Problem to work on: The records below need retyping in full; give them again exactly.
━━ Given data
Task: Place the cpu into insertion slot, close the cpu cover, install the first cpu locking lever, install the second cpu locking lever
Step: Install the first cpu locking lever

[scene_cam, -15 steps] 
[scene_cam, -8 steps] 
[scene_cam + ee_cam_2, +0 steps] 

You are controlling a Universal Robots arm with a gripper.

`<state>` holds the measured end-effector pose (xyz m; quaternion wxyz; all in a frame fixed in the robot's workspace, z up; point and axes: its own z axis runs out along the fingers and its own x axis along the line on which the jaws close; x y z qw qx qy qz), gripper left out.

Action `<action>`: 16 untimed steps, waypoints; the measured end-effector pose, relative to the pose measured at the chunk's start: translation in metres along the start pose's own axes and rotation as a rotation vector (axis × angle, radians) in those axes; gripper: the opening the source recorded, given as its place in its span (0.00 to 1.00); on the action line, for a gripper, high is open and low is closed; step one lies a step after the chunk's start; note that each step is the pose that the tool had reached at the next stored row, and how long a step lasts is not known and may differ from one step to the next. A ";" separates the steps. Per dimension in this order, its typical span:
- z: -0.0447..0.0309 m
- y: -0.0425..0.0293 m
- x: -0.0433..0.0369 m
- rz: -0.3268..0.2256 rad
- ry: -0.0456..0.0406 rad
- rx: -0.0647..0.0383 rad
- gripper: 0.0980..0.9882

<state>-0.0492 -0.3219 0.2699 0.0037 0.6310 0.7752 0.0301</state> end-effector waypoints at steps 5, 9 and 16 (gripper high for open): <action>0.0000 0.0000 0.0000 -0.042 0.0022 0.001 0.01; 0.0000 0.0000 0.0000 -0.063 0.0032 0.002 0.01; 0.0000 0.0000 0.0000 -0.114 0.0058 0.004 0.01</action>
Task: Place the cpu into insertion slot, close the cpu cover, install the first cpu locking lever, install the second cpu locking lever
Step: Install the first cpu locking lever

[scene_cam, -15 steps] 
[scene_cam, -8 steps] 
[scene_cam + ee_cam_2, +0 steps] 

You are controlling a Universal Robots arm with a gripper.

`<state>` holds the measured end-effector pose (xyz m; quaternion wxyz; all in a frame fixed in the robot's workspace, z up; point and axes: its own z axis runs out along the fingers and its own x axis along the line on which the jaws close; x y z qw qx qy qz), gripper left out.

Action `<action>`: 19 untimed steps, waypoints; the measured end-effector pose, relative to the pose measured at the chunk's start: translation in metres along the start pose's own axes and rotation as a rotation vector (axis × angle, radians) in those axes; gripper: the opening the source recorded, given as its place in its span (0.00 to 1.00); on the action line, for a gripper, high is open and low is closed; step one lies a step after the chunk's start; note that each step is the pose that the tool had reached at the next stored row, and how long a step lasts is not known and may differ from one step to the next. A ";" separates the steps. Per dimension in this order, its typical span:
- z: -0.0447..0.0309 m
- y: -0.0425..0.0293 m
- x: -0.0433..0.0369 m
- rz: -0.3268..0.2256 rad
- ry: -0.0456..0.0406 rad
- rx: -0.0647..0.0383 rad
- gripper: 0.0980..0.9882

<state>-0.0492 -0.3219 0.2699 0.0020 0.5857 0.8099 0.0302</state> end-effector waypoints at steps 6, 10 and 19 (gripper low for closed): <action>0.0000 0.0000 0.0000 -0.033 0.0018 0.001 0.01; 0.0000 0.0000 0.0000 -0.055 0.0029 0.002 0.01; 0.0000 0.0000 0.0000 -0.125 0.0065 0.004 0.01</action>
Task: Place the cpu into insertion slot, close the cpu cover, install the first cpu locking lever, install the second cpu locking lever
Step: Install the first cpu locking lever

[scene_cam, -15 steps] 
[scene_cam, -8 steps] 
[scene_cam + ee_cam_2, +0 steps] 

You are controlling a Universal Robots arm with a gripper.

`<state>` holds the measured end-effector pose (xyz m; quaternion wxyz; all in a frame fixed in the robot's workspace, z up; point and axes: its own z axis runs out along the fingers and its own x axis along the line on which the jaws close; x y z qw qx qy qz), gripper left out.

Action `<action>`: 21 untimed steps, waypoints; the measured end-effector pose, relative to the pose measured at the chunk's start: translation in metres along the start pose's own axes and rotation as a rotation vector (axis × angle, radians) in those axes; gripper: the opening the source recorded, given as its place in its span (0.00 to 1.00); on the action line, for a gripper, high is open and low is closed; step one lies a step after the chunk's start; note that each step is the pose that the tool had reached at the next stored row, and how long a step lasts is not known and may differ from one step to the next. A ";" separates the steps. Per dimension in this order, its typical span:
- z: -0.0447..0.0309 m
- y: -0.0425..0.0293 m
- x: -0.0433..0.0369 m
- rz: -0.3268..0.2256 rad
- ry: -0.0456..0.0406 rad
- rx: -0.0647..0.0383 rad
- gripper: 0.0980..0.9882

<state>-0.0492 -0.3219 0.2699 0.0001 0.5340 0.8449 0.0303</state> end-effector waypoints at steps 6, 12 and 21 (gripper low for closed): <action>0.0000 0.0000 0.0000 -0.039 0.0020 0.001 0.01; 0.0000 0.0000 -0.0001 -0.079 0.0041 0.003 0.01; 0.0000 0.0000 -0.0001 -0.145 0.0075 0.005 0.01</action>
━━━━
Response box:
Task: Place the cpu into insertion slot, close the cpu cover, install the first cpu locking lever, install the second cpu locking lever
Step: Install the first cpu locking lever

[scene_cam, -15 steps] 
[scene_cam, -8 steps] 
[scene_cam + ee_cam_2, +0 steps] 

You are controlling a Universal Robots arm with a gripper.

`<state>` holds the measured end-effector pose (xyz m; quaternion wxyz; all in a frame fixed in the robot's workspace, z up; point and axes: its own z axis runs out along the fingers and its own x axis along the line on which the jaws close; x y z qw qx qy qz), gripper left out.

Action `<action>`: 16 untimed steps, waypoints; the measured end-effector pose, relative to the pose measured at the chunk's start: translation in metres along the start pose's own axes and rotation as a rotation vector (axis × angle, radians) in those axes; gripper: the opening the source recorded, given as its place in its span (0.00 to 1.00); on the action line, for a gripper, high is open and low is closed; step one lies a step after the chunk's start; note that each step is the pose that the tool had reached at the next stored row, and how long a step lasts is not known and may differ from one step to the next. A ";" separates the steps. Per dimension in this order, its typical span:
- z: -0.0447..0.0309 m
- y: -0.0425..0.0293 m
- x: -0.0433..0.0369 m
- rz: -0.3268..0.2256 rad
- ry: -0.0456..0.0406 rad
- rx: -0.0647..0.0383 rad
- gripper: 0.0980..0.9882

<state>-0.0492 -0.3219 0.2699 0.0037 0.6310 0.7752 0.0301</state> end-effector waypoints at steps 5, 9 and 16 (gripper high for open): <action>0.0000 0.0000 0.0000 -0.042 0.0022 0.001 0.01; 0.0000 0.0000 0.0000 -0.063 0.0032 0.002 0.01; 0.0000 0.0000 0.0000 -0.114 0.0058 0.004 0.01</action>
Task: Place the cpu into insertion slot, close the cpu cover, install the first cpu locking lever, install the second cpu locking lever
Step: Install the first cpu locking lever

[scene_cam, -15 steps] 
[scene_cam, -8 steps] 
[scene_cam + ee_cam_2, +0 steps] 

You are controlling a Universal Robots arm with a gripper.

`<state>` holds the measured end-effector pose (xyz m; quaternion wxyz; all in a frame fixed in the robot's workspace, z up; point and axes: its own z axis runs out along the fingers and its own x axis along the line on which the jaws close; x y z qw qx qy qz), gripper left out.

Action `<action>`: 19 untimed steps, waypoints; the measured end-effector pose, relative to the pose measured at the chunk's start: translation in metres along the start pose's own axes and rotation as a rotation vector (axis × angle, radians) in those axes; gripper: the opening the source recorded, given as its place in its span (0.00 to 1.00); on the action line, for a gripper, high is open and low is closed; step one lies a step after the chunk's start; note that each step is the pose that the tool had reached at the next stored row, and how long a step lasts is not known and may differ from one step to the next. A ";" separates the steps. Per dimension in this order, its typical span:
- z: -0.0447..0.0309 m
- y: -0.0425..0.0293 m
- x: -0.0433..0.0369 m
- rz: -0.3268..0.2256 rad
- ry: -0.0456..0.0406 rad
- rx: -0.0647..0.0383 rad
- gripper: 0.0980..0.9882

<state>-0.0492 -0.3219 0.2699 0.0020 0.5857 0.8099 0.0302</state> end-effector waypoints at steps 6, 10 and 19 (gripper low for closed): <action>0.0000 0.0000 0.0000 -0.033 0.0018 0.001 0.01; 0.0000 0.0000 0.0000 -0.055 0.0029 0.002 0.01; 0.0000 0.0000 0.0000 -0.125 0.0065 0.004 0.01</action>
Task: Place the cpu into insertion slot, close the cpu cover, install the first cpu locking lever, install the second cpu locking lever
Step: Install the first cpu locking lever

[scene_cam, -15 steps] 
[scene_cam, -8 steps] 
[scene_cam + ee_cam_2, +0 steps] 

You are controlling a Universal Robots arm with a gripper.

`<state>` holds the measured end-effector pose (xyz m; quaternion wxyz; all in a frame fixed in the robot's workspace, z up; point and axes: its own z axis runs out along the fingers and its own x axis along the line on which the jaws close; x y z qw qx qy qz), gripper left out.

Action `<action>`: 21 untimed steps, waypoints; the measured end-effector pose, relative to the pose measured at the chunk's start: translation in metres along the start pose's own axes and rotation as a rotation vector (axis × angle, radians) in those axes; gripper: the opening the source recorded, given as its place in its span (0.00 to 1.00); on the action line, for a gripper, high is open and low is closed; step one lies a step after the chunk's start; note that each step is the pose that the tool had reached at the next stored row, and how long a step lasts is not known and may differ from one step to the next. A ";" separates the steps. Per dimension in this order, its typical span:
- z: -0.0447..0.0309 m
- y: -0.0425..0.0293 m
- x: -0.0433..0.0369 m
- rz: -0.3268..0.2256 rad
- ry: -0.0456..0.0406 rad
- rx: -0.0647..0.0383 rad
- gripper: 0.0980..0.9882

<state>-0.0492 -0.3219 0.2699 0.0001 0.5340 0.8449 0.0303</state> end-effector waypoints at steps 6, 12 and 21 (gripper low for closed): <action>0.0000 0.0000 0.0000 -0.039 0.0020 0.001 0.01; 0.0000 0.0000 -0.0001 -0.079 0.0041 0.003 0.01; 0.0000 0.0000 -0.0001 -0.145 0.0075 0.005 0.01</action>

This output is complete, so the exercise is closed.